■ **PROBLEM STATEMENT**: Gather all lines in the data that hold the string "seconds".

(Records from a data source)
══════
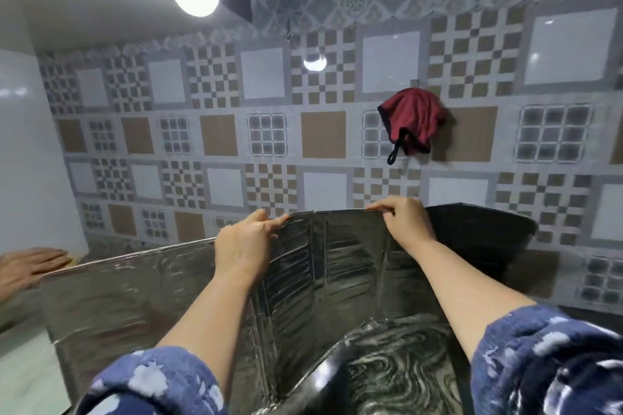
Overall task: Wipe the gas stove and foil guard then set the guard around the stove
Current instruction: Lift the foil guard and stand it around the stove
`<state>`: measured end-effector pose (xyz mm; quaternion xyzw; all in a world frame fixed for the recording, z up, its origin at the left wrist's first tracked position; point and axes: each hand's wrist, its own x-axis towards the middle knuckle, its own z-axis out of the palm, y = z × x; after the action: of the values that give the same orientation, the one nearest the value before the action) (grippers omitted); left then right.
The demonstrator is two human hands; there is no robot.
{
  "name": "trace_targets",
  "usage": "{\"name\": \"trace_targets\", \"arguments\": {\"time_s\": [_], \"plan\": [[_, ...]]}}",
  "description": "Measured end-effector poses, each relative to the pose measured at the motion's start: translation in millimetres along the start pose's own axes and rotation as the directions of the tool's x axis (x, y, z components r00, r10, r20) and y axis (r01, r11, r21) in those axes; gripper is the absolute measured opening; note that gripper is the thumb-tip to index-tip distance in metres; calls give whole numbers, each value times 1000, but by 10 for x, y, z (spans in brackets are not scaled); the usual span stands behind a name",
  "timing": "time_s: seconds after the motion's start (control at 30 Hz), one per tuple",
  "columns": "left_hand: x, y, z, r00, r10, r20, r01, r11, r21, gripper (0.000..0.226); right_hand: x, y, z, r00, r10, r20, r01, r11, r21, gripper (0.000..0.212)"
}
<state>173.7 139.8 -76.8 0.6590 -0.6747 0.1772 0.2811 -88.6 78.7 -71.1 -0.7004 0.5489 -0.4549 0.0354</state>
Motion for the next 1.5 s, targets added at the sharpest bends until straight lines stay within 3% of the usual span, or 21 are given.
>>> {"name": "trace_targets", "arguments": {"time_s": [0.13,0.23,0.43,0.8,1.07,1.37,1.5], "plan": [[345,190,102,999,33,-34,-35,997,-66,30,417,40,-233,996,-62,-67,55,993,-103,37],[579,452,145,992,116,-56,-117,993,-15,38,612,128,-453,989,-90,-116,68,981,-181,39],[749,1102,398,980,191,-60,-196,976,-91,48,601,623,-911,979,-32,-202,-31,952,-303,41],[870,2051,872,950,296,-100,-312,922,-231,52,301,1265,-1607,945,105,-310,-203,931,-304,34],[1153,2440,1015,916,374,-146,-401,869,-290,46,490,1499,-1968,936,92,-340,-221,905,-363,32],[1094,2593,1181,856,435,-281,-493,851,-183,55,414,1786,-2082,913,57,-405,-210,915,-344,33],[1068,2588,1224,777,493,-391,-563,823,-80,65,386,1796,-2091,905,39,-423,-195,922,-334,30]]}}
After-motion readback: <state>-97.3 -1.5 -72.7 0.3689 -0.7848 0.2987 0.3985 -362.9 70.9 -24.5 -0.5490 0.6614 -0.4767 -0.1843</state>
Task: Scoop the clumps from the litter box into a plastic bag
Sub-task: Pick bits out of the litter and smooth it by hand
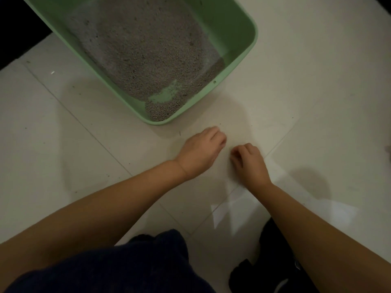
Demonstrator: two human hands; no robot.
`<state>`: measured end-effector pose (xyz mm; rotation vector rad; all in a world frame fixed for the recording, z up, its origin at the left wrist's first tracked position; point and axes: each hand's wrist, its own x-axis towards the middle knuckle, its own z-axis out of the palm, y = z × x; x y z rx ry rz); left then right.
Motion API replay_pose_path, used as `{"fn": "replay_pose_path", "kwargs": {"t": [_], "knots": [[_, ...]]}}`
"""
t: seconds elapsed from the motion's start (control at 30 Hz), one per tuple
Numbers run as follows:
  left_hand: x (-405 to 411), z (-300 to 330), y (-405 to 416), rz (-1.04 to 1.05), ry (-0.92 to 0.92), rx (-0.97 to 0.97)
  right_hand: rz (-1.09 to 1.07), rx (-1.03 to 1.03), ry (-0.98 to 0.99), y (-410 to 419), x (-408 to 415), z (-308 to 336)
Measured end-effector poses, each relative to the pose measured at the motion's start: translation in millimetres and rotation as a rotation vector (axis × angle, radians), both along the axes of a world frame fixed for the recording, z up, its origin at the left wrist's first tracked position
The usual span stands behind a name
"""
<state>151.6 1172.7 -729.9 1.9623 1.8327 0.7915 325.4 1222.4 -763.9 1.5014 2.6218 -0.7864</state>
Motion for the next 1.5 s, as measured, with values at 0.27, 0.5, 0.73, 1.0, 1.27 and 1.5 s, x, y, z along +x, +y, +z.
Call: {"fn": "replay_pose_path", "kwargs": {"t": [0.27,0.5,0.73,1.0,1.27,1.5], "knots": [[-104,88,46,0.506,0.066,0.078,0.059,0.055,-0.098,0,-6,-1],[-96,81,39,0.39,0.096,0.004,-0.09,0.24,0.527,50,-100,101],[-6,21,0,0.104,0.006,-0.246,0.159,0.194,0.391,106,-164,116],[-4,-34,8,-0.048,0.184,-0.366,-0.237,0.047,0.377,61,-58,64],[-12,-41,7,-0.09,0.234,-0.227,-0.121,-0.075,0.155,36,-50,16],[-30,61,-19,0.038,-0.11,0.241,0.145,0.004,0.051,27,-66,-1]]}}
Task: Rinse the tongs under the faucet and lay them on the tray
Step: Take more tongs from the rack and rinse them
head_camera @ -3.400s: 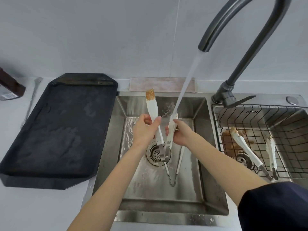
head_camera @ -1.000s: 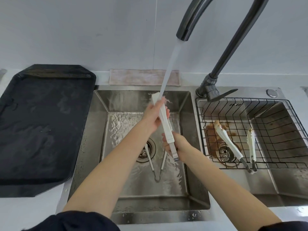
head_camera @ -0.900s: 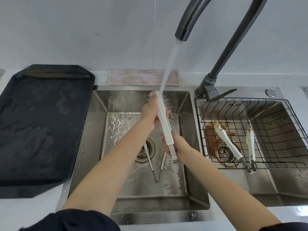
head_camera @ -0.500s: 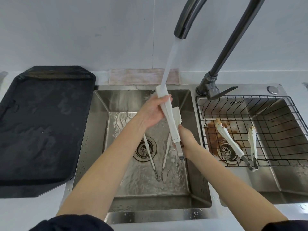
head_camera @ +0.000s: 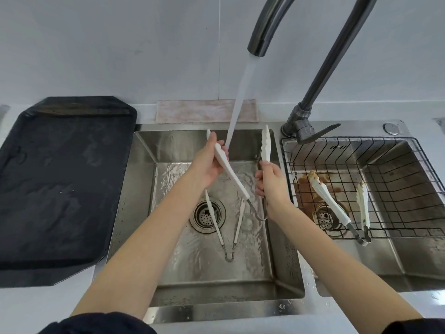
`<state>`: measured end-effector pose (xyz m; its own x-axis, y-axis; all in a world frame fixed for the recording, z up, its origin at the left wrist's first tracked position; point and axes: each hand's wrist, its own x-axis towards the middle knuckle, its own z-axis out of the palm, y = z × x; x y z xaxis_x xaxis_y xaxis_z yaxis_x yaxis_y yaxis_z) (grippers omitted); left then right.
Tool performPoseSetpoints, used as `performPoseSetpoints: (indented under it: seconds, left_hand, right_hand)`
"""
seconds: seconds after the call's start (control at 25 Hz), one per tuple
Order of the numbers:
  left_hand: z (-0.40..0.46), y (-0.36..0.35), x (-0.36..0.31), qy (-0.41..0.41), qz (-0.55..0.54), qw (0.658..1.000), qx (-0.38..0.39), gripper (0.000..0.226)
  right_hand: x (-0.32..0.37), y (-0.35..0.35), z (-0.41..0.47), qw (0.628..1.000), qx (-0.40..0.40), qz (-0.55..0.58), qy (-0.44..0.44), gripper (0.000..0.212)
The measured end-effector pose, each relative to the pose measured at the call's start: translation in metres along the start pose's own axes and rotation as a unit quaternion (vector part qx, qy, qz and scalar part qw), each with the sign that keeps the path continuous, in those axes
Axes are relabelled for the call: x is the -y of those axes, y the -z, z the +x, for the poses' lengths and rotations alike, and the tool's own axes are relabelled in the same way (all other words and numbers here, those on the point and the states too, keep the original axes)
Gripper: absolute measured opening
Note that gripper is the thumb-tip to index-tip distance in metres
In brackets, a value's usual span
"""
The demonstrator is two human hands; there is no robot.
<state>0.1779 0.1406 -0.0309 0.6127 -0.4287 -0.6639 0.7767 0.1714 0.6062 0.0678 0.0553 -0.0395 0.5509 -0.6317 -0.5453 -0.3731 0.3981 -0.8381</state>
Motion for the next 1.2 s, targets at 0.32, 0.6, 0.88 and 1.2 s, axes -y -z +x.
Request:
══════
■ **TASK ANSWER**:
  "timing": "time_s: seconds after the motion's start (control at 30 Hz), one per tuple",
t: seconds elapsed from the motion's start (control at 30 Hz), one per tuple
Tool performPoseSetpoints, used as `performPoseSetpoints: (indented under it: seconds, left_hand, right_hand)`
seconds: seconds after the call's start (control at 25 Hz), one per tuple

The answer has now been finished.